Das Anliegen, die eingefahrenen Wege des Glamours und der damit verbundenen sexualisierten Objektbeziehung zu verlassen, führt mich auf der einen Seite zu sehr persönlichen, achtsam intimen und authentischen Bildern, die oft sehr schlicht und still sind und eine besondere Aufmerksamkeit verdienen – die sie oft in der Öffentlichkeit bei der allgegenwärtigen Bilderflut kaum bekommen können. Das gehört für mich in den erweiterten Bereich des subjektiven Portraits als Spiegel der Persönlichkeit.

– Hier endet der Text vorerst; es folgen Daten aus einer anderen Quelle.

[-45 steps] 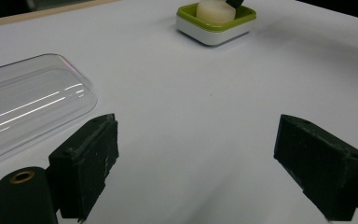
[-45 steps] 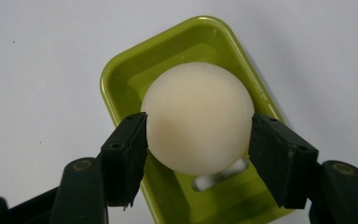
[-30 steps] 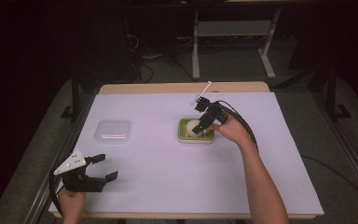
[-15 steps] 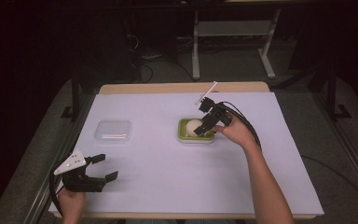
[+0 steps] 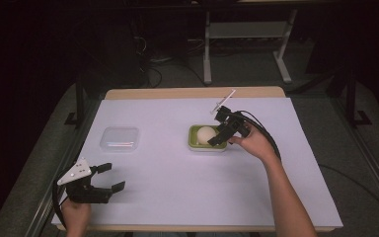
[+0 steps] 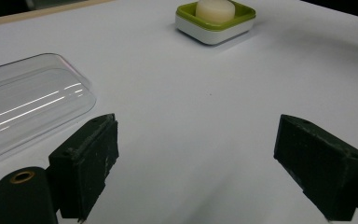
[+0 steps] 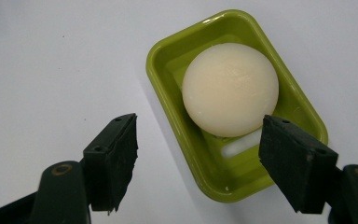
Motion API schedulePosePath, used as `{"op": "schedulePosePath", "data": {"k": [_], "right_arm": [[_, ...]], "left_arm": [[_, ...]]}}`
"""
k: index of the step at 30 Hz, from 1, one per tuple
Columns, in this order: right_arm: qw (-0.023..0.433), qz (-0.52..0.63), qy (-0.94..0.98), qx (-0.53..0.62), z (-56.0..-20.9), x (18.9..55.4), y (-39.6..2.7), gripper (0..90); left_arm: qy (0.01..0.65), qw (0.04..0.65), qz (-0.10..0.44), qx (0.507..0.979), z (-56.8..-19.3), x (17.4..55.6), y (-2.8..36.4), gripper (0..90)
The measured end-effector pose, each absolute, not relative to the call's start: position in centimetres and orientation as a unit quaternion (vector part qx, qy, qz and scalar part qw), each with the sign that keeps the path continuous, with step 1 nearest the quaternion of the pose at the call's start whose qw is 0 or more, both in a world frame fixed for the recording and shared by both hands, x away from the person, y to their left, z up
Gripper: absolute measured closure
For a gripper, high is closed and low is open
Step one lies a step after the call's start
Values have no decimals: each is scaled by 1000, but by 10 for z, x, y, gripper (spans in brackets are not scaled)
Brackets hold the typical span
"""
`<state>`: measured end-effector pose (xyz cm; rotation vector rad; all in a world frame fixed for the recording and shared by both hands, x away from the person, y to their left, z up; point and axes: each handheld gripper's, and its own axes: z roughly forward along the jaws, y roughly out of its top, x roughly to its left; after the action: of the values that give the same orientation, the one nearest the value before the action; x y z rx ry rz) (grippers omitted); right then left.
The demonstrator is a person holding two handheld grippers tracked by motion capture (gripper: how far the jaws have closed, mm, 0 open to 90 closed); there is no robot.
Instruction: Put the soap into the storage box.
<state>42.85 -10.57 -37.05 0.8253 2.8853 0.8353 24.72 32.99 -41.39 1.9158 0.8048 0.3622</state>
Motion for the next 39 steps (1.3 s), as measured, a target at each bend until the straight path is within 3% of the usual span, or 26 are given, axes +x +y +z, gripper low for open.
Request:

Auf der anderen Seite steht ein bewusst spielerischer Umgang mit den „Reizen“ des Körpers, der mit Licht und Schatten, Farbe und Dekoration, Hintergrund und Szene in einen Zusammenhang gestellt wird. Hier wirkt das Bild zunächst eher inszeniert und ent-persönlicht, es trägt verallgemeinernde Züge und zeigt, wenn es gelingt, Schönheit in einer universellen, komplexeren Art mit oft sehr unterschiedlichen Inhalts- und Formelementen. Auch hier bleibt aber der Mensch Subjekt und im Mittelpunkt des Geschehens, indem er beim Entstehungsprozess des Bildes seine Präsenz einbringt.